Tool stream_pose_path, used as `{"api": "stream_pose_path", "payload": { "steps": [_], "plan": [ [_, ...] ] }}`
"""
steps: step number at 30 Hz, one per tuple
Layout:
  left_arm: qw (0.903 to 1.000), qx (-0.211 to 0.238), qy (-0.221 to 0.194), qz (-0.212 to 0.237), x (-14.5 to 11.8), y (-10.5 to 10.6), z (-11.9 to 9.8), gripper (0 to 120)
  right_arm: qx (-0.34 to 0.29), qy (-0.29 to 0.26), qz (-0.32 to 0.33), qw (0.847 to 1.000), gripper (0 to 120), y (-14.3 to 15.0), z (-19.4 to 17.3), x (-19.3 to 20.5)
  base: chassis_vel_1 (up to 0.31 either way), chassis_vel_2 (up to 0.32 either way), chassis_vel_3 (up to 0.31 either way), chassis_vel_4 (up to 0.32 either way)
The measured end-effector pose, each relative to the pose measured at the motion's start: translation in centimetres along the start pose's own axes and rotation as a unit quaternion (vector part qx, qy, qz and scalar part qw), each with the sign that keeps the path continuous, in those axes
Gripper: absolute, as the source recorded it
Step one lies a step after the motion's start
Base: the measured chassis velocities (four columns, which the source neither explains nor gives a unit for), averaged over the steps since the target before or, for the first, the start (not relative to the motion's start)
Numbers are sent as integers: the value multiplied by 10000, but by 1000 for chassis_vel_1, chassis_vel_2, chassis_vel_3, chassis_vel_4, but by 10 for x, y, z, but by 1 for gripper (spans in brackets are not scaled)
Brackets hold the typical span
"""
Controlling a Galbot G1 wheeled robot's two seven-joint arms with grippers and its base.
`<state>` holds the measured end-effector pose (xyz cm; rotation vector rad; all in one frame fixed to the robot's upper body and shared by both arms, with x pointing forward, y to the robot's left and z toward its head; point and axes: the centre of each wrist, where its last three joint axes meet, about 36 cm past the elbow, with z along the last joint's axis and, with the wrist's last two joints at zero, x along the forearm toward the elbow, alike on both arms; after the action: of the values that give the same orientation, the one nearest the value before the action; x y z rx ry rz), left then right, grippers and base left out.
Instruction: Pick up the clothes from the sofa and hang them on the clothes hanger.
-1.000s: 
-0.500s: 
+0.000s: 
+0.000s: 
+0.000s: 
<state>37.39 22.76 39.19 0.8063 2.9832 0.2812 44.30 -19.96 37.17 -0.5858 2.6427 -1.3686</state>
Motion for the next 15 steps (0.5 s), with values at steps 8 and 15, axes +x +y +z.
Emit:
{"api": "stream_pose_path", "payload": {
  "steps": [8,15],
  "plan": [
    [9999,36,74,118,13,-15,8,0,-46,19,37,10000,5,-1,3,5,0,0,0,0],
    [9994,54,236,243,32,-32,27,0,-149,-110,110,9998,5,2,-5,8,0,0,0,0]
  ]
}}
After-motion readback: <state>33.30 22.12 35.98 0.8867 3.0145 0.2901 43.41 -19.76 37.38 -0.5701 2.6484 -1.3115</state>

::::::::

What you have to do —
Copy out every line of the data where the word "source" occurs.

Task answer —
Gripper: absolute, as the source recorded it
Base: the measured chassis velocities (four columns, which the source neither explains nor gives a unit for), averaged over the steps since the target before or, for the first, the start (not relative to the motion's start)

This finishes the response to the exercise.